WHAT YOU ARE ASKED TO DO> Pictures stay out of the copy. Retype exactly the lines below from the one with "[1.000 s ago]" through the one with "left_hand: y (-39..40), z".

(Data items)

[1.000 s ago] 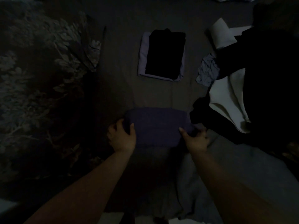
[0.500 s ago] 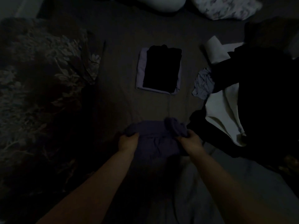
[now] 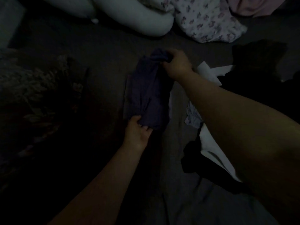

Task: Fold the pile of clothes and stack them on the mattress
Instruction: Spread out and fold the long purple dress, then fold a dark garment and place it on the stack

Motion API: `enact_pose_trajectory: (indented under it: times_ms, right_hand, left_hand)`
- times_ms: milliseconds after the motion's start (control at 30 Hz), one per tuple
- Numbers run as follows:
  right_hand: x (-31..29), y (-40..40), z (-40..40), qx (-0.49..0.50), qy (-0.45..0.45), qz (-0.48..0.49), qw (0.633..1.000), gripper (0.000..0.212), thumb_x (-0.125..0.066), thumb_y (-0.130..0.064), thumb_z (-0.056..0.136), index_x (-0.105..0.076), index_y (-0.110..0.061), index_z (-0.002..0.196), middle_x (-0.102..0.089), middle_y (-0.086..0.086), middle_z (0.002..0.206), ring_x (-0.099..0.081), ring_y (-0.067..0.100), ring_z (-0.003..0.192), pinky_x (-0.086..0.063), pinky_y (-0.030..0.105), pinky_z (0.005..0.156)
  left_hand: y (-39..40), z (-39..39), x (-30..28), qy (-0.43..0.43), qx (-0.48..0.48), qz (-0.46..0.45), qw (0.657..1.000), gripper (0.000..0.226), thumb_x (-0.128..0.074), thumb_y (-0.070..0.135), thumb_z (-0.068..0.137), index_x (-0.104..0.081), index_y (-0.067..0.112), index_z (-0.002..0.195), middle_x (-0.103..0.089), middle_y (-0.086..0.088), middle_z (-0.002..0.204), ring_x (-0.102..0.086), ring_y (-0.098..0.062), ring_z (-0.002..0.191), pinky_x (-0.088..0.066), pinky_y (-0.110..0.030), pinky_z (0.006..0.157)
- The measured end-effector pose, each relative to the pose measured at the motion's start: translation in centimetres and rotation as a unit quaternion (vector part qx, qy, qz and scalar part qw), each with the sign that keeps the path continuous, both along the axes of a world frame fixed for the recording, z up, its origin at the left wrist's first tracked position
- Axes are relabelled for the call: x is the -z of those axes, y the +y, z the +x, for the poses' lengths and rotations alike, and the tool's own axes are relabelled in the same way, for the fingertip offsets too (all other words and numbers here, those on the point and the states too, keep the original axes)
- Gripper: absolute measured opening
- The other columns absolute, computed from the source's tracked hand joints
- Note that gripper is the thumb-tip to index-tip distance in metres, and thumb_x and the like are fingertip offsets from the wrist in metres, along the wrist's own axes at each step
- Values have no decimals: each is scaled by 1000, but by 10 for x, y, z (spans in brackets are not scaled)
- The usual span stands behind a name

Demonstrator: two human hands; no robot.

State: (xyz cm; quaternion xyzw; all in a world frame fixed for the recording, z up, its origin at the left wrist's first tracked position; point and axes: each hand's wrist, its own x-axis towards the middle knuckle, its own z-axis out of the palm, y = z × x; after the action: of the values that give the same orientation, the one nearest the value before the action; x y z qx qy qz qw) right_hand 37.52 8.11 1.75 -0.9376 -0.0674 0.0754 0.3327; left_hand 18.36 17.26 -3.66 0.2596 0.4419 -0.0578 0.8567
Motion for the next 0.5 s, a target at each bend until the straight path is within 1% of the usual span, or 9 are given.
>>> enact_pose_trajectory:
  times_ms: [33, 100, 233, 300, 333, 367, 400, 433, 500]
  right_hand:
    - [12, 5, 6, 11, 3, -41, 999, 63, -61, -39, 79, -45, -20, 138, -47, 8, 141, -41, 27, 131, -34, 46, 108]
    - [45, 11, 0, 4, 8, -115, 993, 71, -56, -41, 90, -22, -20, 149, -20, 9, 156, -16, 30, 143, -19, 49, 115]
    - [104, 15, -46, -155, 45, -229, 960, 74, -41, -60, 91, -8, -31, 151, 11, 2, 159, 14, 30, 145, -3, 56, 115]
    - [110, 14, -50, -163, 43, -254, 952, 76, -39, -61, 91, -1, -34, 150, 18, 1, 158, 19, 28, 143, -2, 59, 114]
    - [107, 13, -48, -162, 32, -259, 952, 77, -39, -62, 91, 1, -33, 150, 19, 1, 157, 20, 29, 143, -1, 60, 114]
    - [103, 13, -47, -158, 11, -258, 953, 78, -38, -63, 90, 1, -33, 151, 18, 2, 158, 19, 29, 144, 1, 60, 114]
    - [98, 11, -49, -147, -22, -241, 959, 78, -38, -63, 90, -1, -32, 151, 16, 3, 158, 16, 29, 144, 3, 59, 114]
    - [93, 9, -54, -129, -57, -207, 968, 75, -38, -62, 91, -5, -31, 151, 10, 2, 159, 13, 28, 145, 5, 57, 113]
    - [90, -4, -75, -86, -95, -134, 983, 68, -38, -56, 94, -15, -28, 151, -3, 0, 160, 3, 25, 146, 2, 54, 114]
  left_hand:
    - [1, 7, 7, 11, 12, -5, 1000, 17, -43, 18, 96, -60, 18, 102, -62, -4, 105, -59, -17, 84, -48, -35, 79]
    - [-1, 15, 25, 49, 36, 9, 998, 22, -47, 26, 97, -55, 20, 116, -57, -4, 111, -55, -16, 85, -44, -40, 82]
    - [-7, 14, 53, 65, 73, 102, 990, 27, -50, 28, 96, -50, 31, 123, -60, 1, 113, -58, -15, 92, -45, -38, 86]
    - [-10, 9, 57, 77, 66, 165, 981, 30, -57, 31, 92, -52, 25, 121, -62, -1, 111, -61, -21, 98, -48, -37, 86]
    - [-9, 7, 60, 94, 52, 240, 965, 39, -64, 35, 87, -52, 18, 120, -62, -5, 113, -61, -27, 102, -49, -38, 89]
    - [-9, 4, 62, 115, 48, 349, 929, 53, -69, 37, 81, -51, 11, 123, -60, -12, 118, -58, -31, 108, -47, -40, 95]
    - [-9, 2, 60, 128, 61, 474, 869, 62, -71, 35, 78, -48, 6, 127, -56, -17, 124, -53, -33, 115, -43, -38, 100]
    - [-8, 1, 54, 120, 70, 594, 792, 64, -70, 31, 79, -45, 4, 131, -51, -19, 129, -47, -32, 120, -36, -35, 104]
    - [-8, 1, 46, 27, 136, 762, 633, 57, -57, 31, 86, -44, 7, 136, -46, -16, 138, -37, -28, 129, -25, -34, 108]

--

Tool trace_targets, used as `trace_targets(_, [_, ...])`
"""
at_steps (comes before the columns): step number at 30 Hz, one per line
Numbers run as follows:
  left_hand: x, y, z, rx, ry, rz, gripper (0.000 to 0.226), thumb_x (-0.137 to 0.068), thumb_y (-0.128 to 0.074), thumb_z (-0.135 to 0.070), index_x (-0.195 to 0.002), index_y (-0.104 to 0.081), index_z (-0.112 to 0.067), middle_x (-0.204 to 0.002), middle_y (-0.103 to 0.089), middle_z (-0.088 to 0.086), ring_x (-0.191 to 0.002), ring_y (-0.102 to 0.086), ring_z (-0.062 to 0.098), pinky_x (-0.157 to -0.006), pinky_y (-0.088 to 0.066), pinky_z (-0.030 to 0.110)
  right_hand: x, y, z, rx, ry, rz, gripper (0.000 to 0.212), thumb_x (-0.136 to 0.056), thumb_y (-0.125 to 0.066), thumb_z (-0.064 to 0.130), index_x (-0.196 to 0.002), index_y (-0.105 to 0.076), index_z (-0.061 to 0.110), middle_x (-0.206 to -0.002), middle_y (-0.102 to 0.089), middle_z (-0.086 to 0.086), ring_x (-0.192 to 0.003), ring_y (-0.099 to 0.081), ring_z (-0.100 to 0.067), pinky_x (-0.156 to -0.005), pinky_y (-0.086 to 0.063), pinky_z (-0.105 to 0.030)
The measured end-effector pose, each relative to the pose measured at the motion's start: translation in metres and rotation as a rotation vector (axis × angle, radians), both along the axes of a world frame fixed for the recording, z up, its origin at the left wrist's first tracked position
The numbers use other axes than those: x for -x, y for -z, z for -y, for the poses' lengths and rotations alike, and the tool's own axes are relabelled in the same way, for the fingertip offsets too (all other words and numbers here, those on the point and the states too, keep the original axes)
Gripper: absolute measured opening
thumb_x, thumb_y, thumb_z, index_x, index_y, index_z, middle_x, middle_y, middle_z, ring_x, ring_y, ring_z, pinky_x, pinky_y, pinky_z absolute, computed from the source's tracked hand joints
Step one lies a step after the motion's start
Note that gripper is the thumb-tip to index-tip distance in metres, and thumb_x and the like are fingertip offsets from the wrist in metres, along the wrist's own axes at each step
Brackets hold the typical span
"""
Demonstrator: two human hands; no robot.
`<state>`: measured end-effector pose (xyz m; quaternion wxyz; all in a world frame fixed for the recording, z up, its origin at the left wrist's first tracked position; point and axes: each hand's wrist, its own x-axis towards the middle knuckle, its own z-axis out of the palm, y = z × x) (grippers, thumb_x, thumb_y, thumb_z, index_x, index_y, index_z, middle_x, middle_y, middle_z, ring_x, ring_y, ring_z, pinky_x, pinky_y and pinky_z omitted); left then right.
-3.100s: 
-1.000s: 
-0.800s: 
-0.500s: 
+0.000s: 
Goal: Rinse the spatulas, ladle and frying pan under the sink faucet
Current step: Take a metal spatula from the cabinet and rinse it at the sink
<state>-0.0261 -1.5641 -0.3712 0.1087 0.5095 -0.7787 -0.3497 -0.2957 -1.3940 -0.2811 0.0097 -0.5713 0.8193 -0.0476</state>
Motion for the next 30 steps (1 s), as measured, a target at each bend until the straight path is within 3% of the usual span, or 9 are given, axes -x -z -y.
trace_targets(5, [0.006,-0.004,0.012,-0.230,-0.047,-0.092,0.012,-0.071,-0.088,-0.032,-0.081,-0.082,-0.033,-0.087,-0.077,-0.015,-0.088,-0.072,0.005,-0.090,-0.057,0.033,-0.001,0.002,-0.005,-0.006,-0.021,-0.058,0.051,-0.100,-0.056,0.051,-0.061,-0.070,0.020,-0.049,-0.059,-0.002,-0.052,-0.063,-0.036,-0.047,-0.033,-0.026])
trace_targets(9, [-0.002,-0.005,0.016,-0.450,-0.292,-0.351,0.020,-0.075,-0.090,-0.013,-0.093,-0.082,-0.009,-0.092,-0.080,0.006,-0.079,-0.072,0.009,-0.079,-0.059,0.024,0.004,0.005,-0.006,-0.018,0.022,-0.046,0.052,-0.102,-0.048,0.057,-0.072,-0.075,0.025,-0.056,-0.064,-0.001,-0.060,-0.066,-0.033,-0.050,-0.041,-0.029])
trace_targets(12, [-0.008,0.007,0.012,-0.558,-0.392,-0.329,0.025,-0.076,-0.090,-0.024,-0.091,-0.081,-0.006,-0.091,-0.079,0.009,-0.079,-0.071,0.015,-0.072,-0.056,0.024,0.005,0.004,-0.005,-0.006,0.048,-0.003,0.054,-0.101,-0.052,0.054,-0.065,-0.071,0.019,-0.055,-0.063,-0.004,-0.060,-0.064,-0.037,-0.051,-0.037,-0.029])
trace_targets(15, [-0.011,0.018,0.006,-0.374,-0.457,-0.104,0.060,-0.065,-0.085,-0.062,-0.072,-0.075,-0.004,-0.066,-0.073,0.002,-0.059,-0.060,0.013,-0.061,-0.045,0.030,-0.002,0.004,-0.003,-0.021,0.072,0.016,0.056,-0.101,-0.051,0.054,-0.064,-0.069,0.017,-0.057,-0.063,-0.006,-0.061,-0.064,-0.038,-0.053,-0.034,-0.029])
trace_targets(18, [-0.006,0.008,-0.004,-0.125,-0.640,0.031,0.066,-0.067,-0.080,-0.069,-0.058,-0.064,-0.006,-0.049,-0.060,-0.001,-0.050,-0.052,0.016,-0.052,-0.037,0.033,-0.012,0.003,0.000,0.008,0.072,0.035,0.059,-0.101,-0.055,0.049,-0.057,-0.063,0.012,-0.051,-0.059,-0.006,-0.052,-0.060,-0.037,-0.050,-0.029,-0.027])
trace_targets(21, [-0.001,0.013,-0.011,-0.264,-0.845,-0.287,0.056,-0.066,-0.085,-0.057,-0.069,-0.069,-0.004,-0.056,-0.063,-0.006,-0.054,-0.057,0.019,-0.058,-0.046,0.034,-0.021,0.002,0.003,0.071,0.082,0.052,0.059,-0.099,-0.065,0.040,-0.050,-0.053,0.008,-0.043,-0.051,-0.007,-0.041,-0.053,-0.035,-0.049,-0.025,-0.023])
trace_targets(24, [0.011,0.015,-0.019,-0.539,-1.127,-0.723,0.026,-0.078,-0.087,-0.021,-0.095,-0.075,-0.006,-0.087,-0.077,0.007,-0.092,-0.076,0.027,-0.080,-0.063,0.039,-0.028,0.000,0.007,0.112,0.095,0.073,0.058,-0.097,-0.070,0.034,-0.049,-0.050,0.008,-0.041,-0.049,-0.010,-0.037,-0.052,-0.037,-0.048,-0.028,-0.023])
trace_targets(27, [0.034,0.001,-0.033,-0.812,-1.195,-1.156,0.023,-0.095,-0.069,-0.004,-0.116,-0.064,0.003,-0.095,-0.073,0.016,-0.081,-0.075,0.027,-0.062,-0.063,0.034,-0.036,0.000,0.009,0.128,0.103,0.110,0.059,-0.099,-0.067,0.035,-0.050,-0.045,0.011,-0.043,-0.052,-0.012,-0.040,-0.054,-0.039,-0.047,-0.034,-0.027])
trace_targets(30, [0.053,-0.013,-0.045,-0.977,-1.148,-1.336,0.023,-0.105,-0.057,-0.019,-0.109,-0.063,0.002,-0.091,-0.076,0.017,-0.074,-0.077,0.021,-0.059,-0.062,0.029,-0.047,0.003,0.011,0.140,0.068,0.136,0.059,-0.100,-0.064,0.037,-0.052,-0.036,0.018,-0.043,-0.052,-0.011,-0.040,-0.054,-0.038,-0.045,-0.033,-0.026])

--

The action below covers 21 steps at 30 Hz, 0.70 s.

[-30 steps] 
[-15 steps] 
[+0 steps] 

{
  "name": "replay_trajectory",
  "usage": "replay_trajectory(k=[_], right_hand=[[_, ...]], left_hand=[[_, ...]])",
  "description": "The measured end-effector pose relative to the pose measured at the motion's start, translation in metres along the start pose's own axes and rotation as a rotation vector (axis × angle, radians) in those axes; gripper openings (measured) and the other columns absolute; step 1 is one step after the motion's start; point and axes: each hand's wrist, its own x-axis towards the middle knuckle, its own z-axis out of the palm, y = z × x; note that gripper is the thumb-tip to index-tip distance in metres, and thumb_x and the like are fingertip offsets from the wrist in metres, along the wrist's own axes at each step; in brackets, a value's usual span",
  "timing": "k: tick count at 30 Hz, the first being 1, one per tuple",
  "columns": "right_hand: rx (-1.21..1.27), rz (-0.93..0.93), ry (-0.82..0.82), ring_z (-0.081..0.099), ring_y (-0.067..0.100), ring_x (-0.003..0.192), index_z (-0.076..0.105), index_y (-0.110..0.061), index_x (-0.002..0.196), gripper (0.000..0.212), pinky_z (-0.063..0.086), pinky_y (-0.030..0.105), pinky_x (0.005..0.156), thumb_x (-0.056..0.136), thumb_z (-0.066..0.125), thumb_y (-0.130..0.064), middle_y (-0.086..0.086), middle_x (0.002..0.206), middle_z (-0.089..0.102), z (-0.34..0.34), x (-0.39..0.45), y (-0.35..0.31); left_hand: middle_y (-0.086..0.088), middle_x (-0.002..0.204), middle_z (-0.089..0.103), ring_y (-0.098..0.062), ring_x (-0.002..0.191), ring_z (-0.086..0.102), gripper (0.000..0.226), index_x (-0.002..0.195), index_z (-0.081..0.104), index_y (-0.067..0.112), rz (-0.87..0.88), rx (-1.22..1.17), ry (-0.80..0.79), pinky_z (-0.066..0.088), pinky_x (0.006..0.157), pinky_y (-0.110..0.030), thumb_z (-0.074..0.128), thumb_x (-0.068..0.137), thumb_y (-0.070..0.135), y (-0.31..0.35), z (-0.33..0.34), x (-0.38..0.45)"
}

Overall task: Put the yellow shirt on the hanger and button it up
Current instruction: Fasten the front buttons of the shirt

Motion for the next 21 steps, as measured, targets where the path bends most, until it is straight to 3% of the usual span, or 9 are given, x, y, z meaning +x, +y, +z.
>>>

TASK ANSWER>
[1.000 s ago] 
[0.500 s ago] 
[now] 

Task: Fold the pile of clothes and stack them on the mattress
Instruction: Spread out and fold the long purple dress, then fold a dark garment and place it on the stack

Motion API: `enact_pose_trajectory: (indented under it: times_ms, right_hand, left_hand)`
- times_ms: milliseconds after the motion's start (control at 30 Hz), one per tuple
- Numbers run as follows:
  right_hand: x (-31..29), y (-40..40), z (-40..40), qx (-0.49..0.50), qy (-0.45..0.45), qz (-0.48..0.49), qw (0.633..1.000), gripper (0.000..0.212), thumb_x (-0.125..0.066), thumb_y (-0.130..0.064), thumb_z (-0.056..0.136), index_x (-0.105..0.076), index_y (-0.110..0.061), index_z (-0.002..0.196), middle_x (-0.102..0.089), middle_y (-0.086..0.086), middle_z (0.002..0.206), ring_x (-0.099..0.081), ring_y (-0.067..0.100), ring_z (-0.003..0.192), pinky_x (-0.086..0.063), pinky_y (-0.030..0.105), pinky_z (0.005..0.156)
  left_hand: y (-39..40), z (-39..39), x (-30..28), qy (-0.43..0.43), qx (-0.48..0.48), qz (-0.46..0.45), qw (0.657..1.000), gripper (0.000..0.226), thumb_x (-0.128..0.074), thumb_y (-0.070..0.135), thumb_z (-0.068..0.137), index_x (-0.104..0.081), index_y (-0.067..0.112), index_z (-0.002..0.195), middle_x (-0.103..0.089), middle_y (-0.086..0.088), middle_z (-0.002..0.204), ring_x (-0.102..0.086), ring_y (-0.098..0.062), ring_z (-0.002..0.191), pinky_x (-0.088..0.066), pinky_y (-0.110..0.030), pinky_z (0.006..0.157)

That wraps up the exercise.